Meldungen aus den Projektländern des Defending Voices Program

Mexiko 01.09.2020

Kampagne gegen das Vergessen

Demonstrierende zeigen Bilder getöteter Journalist*innen © picture alliance / AA | Manuel Velasquez

Die Menschenrechtsorganisation Propuesta Cívica hat die Kampagne #MemoriasQueHablan („Sprechende Erinnerungen“) gestartet – zum Gedenken an und zur Anerkennung von Medienschaffenden und Menschenrechtsverteidigerinnen und -verteidigern, die in Mexiko angegriffen oder getötet wurden. Propuesta Cívica ist Partner des „Defending Voices Programs“, das Reporter ohne Grenzen (RSF) ins Leben gerufen hat. Die Kampagne soll die Öffentlichkeit über schon ergriffene juristische Schritte informieren und dokumentiert die Herausforderungen, mit denen sich die Organisation bei der rechtlichen Vertretung von Journalistinnen und Journalisten konfrontiert sieht, die in einer weitestgehend von Straflosigkeit geprägten Welt Opfer von Gewalt geworden sind.

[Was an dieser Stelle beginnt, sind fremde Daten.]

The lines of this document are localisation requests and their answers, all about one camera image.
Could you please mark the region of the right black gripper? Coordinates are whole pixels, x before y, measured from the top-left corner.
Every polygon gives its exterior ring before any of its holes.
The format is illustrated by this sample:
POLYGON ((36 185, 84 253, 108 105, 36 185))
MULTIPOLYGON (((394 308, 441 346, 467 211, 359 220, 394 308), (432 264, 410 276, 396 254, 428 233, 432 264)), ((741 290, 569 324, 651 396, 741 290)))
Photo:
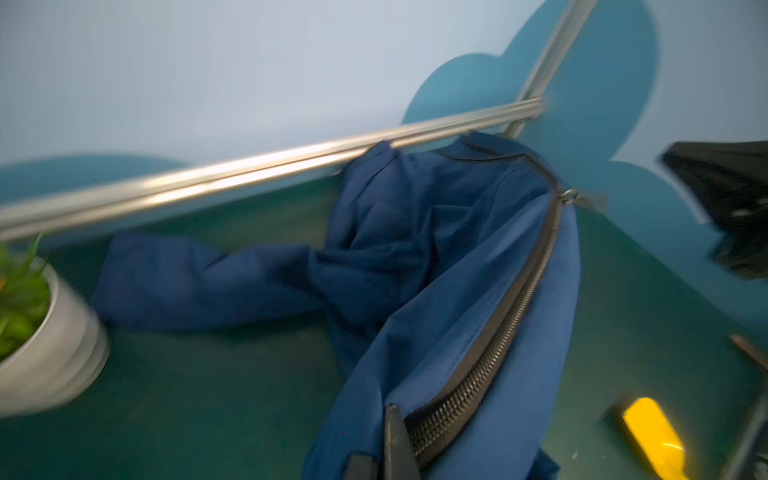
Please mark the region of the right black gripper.
POLYGON ((710 260, 744 280, 765 280, 767 143, 676 142, 661 163, 722 233, 710 260))

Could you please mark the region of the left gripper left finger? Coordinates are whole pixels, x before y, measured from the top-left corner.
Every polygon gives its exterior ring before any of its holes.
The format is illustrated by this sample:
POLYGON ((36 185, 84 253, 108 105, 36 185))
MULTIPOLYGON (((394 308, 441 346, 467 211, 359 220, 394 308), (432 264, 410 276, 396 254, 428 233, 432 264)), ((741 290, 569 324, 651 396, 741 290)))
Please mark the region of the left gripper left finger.
POLYGON ((353 453, 349 456, 343 480, 378 480, 379 465, 373 456, 353 453))

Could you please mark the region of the navy blue zip jacket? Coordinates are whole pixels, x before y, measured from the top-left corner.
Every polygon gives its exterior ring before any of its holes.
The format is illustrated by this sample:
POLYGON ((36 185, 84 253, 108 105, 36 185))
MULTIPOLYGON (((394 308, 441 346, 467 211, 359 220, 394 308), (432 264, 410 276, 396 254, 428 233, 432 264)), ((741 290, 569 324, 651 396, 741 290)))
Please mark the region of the navy blue zip jacket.
POLYGON ((202 331, 323 311, 346 381, 302 469, 383 466, 388 405, 421 477, 553 479, 541 447, 574 323, 575 209, 543 159, 473 132, 439 153, 382 142, 344 170, 322 248, 223 253, 115 235, 91 304, 107 324, 202 331))

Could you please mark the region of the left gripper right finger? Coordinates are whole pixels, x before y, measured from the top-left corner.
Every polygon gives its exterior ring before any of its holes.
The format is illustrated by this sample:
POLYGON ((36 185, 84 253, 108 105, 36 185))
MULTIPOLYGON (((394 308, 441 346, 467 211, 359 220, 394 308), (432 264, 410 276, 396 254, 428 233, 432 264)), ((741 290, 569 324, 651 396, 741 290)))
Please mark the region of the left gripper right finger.
POLYGON ((421 480, 415 452, 399 407, 387 406, 383 428, 384 480, 421 480))

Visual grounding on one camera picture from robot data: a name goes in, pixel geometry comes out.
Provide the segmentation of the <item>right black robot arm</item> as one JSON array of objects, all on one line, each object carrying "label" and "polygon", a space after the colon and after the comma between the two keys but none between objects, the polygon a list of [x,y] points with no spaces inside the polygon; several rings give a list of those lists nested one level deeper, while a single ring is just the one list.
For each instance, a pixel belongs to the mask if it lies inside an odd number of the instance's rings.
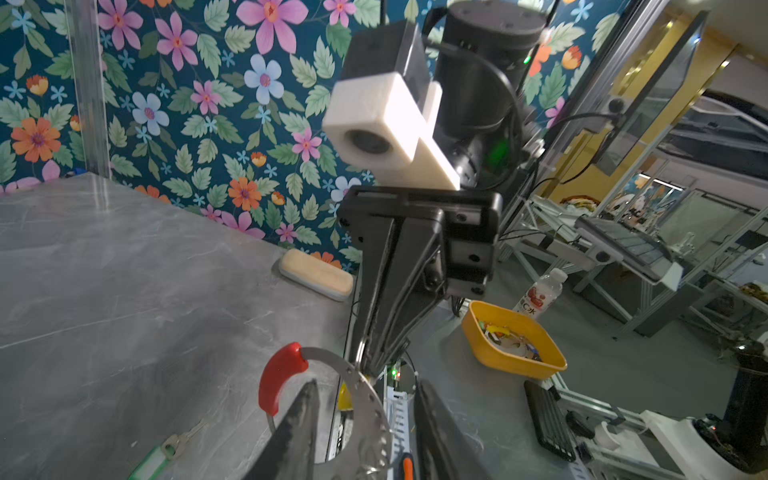
[{"label": "right black robot arm", "polygon": [[519,89],[547,31],[517,4],[458,1],[353,34],[323,129],[374,176],[337,202],[362,253],[361,373],[380,374],[444,299],[484,295],[505,205],[542,149]]}]

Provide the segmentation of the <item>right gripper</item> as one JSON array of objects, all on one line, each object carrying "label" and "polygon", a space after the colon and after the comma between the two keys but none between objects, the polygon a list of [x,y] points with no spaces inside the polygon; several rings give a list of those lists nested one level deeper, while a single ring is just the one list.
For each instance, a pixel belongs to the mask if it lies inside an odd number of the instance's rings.
[{"label": "right gripper", "polygon": [[357,186],[347,193],[338,220],[362,250],[349,354],[360,372],[379,375],[442,295],[485,294],[501,207],[491,191]]}]

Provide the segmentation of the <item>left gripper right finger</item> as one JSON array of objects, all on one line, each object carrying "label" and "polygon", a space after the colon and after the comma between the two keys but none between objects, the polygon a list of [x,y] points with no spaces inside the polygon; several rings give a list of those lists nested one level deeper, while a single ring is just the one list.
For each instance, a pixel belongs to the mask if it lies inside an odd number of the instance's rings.
[{"label": "left gripper right finger", "polygon": [[427,380],[416,383],[414,420],[419,479],[491,478]]}]

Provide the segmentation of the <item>green capped key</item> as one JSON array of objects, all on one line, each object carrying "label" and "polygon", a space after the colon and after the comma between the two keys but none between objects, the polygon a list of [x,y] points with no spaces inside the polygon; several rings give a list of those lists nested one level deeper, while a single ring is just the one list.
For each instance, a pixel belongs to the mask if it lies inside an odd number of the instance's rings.
[{"label": "green capped key", "polygon": [[157,479],[165,468],[185,453],[191,439],[204,427],[205,421],[201,420],[192,429],[169,436],[161,445],[153,448],[150,453],[128,476],[128,480],[154,480]]}]

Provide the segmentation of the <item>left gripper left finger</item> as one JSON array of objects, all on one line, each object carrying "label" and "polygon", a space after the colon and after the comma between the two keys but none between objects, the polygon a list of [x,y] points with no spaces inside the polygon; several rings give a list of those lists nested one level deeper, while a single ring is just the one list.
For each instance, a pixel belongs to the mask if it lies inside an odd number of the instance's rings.
[{"label": "left gripper left finger", "polygon": [[312,479],[319,407],[317,382],[306,382],[244,479]]}]

"Die Erfahrungen, die wir im Zuge der Vertretung von Journalistinnen und Journalisten und ihren Familien gesammelt haben, haben gezeigt, dass wir alle Faktoren berücksichtigen müssen, die Gewalt bedingen: vor allem den Sumpf der Straflosigkeit und die Trägheit der Behörden", sagte Sara Mendiola, Direktorin von Propuesta Cívica. "Der Weg zur Wahrheit und zu einer juristischen Aufarbeitung ist für die Opfer in Mexiko nach wie vor lang und beschwerlich. #MemoriasQueHablan versucht, gegen das Vergessen der Menschen anzugehen. Denn es geht um das Schicksal derjenigen, die ihr Leben riskiert haben, um uns über die Vorgänge in diesem Land zu informieren."

Mexiko ist für Medienschaffende eines der gefährlichsten Länder der Welt. Die Normalisierung der Gewalt in der Gesellschaft und der mangelnde Wille der Behörden, daran etwas grundlegend zu ändern, haben das Land zu einem Ort gemacht, an dem auf Meinungsäußerungen häufig digitale und physische Aggressionen folgen. Die Spirale der Gewalt dreht sich derart schnell, dass sich Gesellschaft, Medien und Organisationen der Zivilgesellschaft in der Regel darauf beschränken, die Menschen zu zählen, die infolge der Gewalt verletzt oder vertrieben wurden, verschwunden oder gestorben sind. 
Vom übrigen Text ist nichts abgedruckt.